In this lab, you will build a simple movie recommender using $k$ nearest neighbours regression. At the end of the lab, you should be able to:
Let's start by importing the packages we'll need. This week, we're going to use the neighbors
subpackage from scikit-learn
to build $k$ nearest neighbours models.
In [ ]:
%matplotlib inline
import pandas as pd
from sklearn.metrics import mean_absolute_error
from sklearn.model_selection import GridSearchCV, KFold, cross_val_predict
from sklearn.neighbors import KNeighborsRegressor
Next, let's load the data. Write the path to your ml-100k.csv
file in the cell below:
In [ ]:
path = 'data/ml-100k.csv'
Execute the cell below to load the CSV data into a pandas data frame indexed by the user_id
field in the CSV file.
In [ ]:
df = pd.read_csv(path, index_col='user_id')
df.head()
In [ ]:
stats = df.describe()
stats
As can be seen, the data consists of film ratings in the range [1, 5] for 1664 films. Some films have been rated by many users, but the vast majority have been rated by only a few (i.e. there are many missing values):
In [ ]:
ax = stats.loc['count'].hist(bins=30)
ax.set(
xlabel='Number of ratings',
ylabel='Frequency'
);
We'll need to replace the missing values with appropriate substitutions before we can build our model. One way to do this is to replace each instance where a user didn't see a film with the average rating of that film (although, there are others, e.g. the median or mode values). We can compute the average rating of each film via the mean
method of the data frame:
In [ ]:
average_ratings = df.mean()
average_ratings.head()
Next, let's substitute these values everywhere there is a missing value. With pandas
, you can do this with the fillna
method, as follows:
In [ ]:
df = df.fillna(value=average_ratings)
Let's build a movie recommender using user-based collaborative filtering. For this, we'll need to build a model that can identify the most similar users to a given user and use that relationship to predict ratings for new movies. We can use $k$ nearest neighbours regression for this.

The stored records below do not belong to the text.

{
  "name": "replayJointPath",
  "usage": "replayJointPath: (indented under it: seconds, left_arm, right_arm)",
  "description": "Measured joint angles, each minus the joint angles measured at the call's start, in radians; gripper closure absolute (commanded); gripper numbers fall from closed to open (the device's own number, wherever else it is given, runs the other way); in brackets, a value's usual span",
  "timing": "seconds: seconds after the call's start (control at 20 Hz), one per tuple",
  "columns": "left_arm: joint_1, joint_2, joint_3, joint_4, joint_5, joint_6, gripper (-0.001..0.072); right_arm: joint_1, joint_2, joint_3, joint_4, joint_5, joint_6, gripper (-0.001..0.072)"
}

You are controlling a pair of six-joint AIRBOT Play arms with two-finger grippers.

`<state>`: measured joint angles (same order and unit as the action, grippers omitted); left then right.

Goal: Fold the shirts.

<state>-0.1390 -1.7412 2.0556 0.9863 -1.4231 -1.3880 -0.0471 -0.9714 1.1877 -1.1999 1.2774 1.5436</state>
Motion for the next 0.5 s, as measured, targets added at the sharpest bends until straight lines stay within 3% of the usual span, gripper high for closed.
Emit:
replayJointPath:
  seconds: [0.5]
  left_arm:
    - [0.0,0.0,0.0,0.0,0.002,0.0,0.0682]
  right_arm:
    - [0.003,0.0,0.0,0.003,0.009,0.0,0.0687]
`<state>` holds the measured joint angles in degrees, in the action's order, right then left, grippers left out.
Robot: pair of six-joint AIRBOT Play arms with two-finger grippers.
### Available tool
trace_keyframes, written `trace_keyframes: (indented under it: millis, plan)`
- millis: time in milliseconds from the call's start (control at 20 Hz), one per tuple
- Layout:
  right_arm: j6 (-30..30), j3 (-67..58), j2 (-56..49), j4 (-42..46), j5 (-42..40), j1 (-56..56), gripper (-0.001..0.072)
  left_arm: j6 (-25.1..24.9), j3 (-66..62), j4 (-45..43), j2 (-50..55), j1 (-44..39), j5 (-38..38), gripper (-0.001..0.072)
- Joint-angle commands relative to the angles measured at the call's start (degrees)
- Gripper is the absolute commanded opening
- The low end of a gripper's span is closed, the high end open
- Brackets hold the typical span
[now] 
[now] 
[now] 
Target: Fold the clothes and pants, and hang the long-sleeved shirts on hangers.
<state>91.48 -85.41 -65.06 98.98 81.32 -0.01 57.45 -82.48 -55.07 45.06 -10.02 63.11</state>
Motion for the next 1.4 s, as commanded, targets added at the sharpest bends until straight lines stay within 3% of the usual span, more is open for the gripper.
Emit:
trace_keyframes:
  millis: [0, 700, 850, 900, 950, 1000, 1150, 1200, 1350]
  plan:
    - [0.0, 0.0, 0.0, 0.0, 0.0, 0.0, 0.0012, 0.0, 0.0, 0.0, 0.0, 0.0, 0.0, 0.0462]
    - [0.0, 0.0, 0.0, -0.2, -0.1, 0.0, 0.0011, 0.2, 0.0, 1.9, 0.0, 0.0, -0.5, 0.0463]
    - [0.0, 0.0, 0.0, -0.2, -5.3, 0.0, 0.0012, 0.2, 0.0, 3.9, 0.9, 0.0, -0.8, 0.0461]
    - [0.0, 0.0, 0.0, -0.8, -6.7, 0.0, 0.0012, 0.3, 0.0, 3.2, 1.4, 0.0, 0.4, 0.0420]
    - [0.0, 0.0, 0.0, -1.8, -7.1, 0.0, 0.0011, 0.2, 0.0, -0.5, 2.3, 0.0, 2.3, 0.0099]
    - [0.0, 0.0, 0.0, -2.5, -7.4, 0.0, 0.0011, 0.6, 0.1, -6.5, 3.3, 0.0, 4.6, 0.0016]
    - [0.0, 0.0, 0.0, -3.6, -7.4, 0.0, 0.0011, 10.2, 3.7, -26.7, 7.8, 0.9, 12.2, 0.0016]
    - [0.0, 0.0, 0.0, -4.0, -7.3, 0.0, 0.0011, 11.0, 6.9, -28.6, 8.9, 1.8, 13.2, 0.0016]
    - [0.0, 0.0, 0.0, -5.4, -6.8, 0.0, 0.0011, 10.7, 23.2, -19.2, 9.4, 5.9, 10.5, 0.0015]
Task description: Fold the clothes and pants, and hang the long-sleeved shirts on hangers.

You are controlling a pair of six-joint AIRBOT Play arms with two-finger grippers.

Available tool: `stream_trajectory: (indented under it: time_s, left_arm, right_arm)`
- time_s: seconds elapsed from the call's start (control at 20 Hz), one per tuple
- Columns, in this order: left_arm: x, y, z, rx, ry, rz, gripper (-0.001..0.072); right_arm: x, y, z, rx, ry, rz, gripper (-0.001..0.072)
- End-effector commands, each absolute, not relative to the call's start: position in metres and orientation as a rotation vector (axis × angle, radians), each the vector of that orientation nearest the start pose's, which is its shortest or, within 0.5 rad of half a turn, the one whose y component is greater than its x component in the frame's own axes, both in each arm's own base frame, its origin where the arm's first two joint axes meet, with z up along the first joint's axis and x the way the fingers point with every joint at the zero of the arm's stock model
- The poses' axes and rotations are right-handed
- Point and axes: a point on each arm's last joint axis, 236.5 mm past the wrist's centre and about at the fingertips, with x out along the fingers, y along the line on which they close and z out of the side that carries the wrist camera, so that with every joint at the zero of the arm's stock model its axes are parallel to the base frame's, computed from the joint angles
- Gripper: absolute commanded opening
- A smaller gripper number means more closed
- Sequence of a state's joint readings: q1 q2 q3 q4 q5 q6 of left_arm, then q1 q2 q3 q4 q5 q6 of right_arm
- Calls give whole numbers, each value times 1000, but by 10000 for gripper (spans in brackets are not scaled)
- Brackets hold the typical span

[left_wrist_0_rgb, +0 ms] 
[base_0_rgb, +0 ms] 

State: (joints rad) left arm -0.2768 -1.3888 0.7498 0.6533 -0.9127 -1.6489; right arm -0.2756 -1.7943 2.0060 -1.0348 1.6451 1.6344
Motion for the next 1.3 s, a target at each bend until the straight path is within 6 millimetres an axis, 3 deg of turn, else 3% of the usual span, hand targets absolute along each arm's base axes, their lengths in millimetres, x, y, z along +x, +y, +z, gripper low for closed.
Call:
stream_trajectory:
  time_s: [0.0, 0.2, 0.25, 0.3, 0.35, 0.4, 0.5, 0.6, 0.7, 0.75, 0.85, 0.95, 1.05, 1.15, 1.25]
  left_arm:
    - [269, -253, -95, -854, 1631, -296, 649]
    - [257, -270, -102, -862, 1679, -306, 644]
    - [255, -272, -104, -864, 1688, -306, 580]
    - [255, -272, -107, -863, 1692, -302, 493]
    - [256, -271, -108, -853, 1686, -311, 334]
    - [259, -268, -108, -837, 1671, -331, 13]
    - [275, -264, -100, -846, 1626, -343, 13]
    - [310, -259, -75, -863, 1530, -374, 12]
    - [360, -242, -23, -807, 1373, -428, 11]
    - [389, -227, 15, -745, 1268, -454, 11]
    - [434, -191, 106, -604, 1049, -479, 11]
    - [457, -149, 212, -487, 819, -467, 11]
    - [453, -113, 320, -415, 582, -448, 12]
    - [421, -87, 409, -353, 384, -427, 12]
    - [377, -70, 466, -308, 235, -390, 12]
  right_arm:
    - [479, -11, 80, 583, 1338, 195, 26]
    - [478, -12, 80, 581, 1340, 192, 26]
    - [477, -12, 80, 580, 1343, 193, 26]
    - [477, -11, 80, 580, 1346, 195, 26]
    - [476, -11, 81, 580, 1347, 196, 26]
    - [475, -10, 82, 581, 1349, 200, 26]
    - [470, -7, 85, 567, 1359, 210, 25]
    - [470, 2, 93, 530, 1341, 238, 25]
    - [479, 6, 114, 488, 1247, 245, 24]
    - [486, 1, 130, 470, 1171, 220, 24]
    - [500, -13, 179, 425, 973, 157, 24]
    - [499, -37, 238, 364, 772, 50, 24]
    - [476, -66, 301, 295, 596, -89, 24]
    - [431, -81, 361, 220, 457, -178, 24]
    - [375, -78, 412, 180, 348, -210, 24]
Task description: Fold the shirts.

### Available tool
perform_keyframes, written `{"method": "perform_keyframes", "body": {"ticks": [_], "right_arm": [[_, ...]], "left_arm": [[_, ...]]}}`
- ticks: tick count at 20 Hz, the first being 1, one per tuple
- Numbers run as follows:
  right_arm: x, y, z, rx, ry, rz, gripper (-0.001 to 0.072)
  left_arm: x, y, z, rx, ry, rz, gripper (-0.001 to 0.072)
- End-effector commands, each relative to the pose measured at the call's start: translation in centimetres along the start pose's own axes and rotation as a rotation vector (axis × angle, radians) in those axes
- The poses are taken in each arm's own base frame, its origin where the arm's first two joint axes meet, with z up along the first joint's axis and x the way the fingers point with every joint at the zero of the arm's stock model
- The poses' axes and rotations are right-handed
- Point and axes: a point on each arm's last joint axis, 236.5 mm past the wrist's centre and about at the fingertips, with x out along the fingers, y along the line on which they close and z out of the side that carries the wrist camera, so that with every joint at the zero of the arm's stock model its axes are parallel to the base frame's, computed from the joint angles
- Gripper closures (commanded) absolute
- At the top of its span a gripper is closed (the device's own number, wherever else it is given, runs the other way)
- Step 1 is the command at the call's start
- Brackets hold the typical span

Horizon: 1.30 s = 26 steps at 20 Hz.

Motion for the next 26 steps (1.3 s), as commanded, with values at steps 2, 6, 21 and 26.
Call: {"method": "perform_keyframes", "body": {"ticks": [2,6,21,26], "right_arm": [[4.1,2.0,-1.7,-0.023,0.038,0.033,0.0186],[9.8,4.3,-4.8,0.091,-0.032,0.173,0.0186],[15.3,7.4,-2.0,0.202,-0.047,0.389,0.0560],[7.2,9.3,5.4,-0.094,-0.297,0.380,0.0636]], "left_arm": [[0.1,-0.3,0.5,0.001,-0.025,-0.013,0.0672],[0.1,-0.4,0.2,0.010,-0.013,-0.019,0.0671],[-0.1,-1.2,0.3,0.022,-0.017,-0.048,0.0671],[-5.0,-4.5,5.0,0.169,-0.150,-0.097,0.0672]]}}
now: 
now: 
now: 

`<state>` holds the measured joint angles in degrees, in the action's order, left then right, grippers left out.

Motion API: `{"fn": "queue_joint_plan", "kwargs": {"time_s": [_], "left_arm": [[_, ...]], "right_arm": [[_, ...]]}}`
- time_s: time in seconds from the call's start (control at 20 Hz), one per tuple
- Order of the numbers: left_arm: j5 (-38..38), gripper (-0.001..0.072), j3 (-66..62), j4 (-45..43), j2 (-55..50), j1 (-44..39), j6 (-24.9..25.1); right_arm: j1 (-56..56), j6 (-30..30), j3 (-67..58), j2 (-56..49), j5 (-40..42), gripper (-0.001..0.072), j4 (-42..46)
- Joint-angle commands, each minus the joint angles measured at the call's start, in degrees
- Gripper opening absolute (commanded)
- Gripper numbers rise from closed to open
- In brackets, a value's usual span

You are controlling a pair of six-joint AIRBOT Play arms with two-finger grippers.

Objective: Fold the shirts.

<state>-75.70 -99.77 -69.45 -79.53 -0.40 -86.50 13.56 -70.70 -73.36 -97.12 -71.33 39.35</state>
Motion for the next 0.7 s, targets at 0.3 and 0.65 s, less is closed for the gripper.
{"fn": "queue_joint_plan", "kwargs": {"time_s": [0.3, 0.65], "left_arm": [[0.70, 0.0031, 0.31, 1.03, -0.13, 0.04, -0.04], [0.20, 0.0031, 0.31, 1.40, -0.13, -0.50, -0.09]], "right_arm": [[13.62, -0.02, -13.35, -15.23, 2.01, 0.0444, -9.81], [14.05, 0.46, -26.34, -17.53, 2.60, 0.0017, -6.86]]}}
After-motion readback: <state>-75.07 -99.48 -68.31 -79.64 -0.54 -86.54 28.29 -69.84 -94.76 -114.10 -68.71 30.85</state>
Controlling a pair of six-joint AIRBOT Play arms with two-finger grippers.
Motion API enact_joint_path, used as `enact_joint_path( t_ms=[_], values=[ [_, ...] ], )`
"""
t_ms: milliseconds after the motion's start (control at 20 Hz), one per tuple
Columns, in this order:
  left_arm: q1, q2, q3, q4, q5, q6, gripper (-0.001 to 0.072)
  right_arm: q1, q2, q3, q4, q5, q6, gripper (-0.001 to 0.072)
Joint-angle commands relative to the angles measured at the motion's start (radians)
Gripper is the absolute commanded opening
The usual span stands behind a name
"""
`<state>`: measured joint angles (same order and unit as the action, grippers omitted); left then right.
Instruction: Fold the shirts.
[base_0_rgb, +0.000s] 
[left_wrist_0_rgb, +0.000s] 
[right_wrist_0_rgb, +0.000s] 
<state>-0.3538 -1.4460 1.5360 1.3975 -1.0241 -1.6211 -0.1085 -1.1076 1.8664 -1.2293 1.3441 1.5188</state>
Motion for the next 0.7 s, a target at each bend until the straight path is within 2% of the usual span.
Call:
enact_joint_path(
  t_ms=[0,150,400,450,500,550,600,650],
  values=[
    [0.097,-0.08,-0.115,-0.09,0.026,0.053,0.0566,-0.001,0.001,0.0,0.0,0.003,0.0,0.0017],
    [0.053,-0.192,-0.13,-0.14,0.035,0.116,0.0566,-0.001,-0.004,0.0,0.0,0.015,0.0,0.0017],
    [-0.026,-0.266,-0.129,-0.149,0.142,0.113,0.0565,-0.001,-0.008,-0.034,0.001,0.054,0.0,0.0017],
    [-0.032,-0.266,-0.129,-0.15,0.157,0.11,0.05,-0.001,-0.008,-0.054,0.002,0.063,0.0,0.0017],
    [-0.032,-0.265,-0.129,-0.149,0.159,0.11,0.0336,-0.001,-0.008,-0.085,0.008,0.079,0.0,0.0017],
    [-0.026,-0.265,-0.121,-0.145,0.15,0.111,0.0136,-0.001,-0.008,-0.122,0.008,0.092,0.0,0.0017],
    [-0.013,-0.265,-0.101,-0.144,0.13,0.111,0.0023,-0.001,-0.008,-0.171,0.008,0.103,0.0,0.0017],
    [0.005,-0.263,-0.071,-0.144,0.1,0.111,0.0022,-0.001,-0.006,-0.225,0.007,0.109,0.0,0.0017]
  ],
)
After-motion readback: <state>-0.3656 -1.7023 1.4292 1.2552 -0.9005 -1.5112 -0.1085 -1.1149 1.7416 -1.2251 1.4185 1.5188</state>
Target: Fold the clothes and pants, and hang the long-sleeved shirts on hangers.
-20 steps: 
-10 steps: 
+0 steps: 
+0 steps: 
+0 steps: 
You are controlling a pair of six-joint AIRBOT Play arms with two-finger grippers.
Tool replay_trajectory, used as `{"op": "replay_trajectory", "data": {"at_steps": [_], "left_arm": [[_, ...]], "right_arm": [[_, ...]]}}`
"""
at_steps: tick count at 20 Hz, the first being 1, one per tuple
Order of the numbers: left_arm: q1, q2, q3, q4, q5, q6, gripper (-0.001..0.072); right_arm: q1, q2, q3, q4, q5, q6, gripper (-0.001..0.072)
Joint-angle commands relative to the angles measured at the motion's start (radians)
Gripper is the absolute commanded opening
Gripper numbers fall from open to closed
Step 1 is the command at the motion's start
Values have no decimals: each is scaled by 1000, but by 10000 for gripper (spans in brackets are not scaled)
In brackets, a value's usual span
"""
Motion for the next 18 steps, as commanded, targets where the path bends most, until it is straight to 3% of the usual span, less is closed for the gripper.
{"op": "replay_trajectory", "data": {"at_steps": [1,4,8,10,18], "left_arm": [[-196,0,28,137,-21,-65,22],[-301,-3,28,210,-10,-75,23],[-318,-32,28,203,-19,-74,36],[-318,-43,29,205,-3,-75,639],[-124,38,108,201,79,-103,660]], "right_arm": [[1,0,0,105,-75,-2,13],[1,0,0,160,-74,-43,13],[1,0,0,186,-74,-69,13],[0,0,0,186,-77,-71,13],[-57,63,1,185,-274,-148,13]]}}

Before we build the model, let's specify ratings for some of the films in the data set. This gives us a target variable to fit our model to. The values below are just examples - feel free to add your own ratings or change the films.
In [ ]:
y = pd.Series({
'L.A. Confidential (1997)': 3.5,
'Jaws (1975)': 3.5,
'Evil Dead II (1987)': 4.5,
'Fargo (1996)': 5.0,
'Naked Gun 33 1/3: The Final Insult (1994)': 2.5,
'Wings of Desire (1987)': 5.0,
'North by Northwest (1959)': 5.0,
"Monty Python's Life of Brian (1979)": 4.5,
'Raiders of the Lost Ark (1981)': 4.0,
'Annie Hall (1977)': 5.0,
'True Lies (1994)': 3.0,
'GoldenEye (1995)': 2.0,
'Good, The Bad and The Ugly, The (1966)': 4.0,
'Empire Strikes Back, The (1980)': 4.0,
'Godfather, The (1972)': 4.5,
'Waterworld (1995)': 1.0,
'Blade Runner (1982)': 4.0,
'Seven (Se7en) (1995)': 3.5,
'Alien (1979)': 4.0,
'Free Willy (1993)': 1.0
})
Next, let's select the features to learn from. In user-based collaborative filtering, we need to identify the users that are most similar to us. Consequently, we need to transpose our data matrix (with the T
attribute of the data frame) so that its columns (i.e. features) represent users and its rows (i.e. samples) represent films. We'll also need to select just the films that we specified above, as our target variable consists of these only.
In [ ]:
X = df.T.loc[y.index]
X.head()
Let's build a $k$ nearest neighbours regression model to see what improvement can be made over the dummy model:
In [ ]:
algorithm = KNeighborsRegressor()
parameters = {
'n_neighbors': [2, 5, 10, 15],
'weights': ['uniform', 'distance'],
'metric': ['manhattan', 'euclidean']
}
# Use inner CV to select the best model
inner_cv = KFold(n_splits=10, shuffle=True, random_state=0) # K = 10
clf = GridSearchCV(algorithm, parameters, cv=inner_cv, n_jobs=-1) # n_jobs=-1 uses all available CPUs = faster
clf.fit(X, y)
# Use outer CV to evaluate the error of the best model
outer_cv = KFold(n_splits=10, shuffle=True, random_state=0) # K = 10, doesn't have to be the same
y_pred = cross_val_predict(clf, X, y, cv=outer_cv)
# Print the results
print('Mean absolute error: %f' % mean_absolute_error(y, y_pred))
print('Standard deviation of the error: %f' % (y - y_pred).std())
ax = (y - y_pred).hist()
ax.set(
title='Distribution of errors for the nearest neighbours regression model',
xlabel='Error'
);
As can be seen, the $k$ nearest neighbours model is able to predict ratings to within ±0.88, with a standard deviation of 0.97. While this error is not small, it's not so large that it won't be useful. Further impovements can be made by filling the missing values in a different way or providing more ratings.
Now that we have a final model, we can make recommendations about films we haven't rated:
In [ ]:
predictions = pd.Series()
for film in df.columns:
if film in y.index:
continue # If we've already rated the film, skip it
predictions[film] = clf.predict(df.loc[:, [film]].T)[0]
predictions.sort_values(ascending=False).head(10)